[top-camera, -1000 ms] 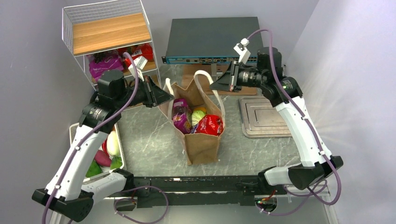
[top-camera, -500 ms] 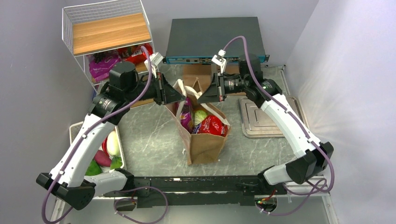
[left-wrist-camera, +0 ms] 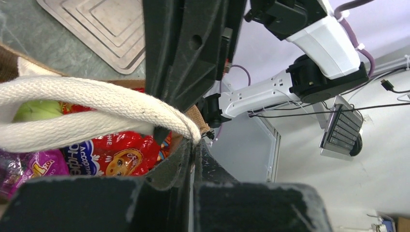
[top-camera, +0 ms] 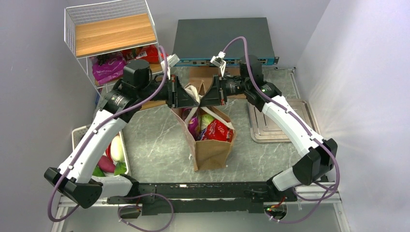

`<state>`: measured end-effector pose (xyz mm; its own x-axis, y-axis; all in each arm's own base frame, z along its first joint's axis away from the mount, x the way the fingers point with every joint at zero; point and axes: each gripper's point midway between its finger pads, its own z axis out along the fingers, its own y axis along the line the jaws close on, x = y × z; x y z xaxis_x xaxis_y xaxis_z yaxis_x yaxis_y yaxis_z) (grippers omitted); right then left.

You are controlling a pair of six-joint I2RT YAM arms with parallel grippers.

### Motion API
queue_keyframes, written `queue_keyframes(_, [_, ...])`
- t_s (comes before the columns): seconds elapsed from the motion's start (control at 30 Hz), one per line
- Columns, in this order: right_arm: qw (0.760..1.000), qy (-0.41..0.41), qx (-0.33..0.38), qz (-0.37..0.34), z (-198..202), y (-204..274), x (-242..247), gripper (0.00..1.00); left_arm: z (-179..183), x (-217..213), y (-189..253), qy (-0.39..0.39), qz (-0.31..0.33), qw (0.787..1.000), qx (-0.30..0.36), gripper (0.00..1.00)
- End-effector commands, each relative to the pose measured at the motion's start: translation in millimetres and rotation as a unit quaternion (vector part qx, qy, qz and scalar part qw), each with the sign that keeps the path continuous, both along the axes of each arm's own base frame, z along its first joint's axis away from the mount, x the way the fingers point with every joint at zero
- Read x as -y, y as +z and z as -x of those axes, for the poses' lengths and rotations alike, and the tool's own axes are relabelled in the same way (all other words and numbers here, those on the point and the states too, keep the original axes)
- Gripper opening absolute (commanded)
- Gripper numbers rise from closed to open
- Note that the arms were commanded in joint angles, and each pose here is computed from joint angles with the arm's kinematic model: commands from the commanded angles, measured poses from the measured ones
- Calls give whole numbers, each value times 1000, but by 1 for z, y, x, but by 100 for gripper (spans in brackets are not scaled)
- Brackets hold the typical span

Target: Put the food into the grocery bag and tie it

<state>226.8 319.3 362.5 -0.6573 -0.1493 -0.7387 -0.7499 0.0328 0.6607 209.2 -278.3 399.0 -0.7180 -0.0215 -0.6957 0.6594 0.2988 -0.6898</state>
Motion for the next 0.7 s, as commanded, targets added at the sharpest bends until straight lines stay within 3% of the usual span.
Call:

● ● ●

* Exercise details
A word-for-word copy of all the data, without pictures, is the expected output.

* Task output
[top-camera, -1000 ms] 
[top-camera, -500 ms] 
[left-wrist-camera, +0 ms] 
[top-camera, +0 ms] 

`<state>`: measured end-effector pose (xyz mm; its own x-axis, y-axis; all in each arm's own base frame, z along its first joint's axis away from the mount, x the way the fingers point with every joint at zero; point and axes: each gripper's point midway between its finger pads, its own z axis out along the fingers, its own y axis along the line the jaws close on, x = y × z; x y z xaxis_x xaxis_y xaxis_z yaxis_x yaxis_y yaxis_z) (grippers omitted); right then left.

You are controlling a pair of six-joint I2RT YAM arms with parallel grippers.

### Motion API
queue_keyframes, written `queue_keyframes(_, [_, ...])`
- t_s (comes before the columns): seconds elapsed from the motion's start (control at 30 Hz), one per line
- Columns, in this order: right_arm: qw (0.760..1.000), qy (-0.41..0.41), qx (-0.33..0.38), qz (-0.37..0.34), z (-198..202), y (-204..274), x (-242..247), gripper (0.00..1.00); left_arm: z (-179..183), x (-217..213), y (-189..253), qy (-0.39..0.39), qz (-0.31..0.33), qw (0.787..1.000), qx (-0.30..0.36), gripper (0.00..1.00)
- End-effector commands, each relative to the pose measured at the motion's start: translation in millimetres and rotation as a unit quaternion (vector part qx, qy, qz and scalar part qw), each with the sign that keeps the path continuous, both along the axes of each arm's own base frame, z along its first joint's axis away from the mount, x the way the fingers point with every joint at zero
- Read x as -y, y as +z and z as -x of those axes, for the poses' lengths and rotations alike, and the tool's own axes are relabelled in the same way (all other words and numbers here, those on the point and the states too, keep the original axes)
- Gripper opening absolute (commanded)
- Gripper numbers rise from closed to open
- Note that the arms were commanded in joint angles, and each pose here is computed from joint angles with the arm's kinematic model: commands from the commanded angles, measured poses from the measured ones
- Calls give whole numbers, each value times 1000, but by 1 for z, y, x, but by 100 for gripper (spans in brackets are not scaled)
- Brackets hold the typical span

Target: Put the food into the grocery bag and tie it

<state>226.8 319.3 362.5 -0.6573 -0.1493 -0.7387 -0.7499 0.0328 0.6607 209.2 -278.3 399.0 -0.7180 -0.0215 -0.6957 0.6594 0.2988 -0.6898</state>
Motion for the next 0.7 s, as commanded, targets added at the sharpest bends until straight lines stay within 3% of the usual span.
Call:

What appears above is the complete answer.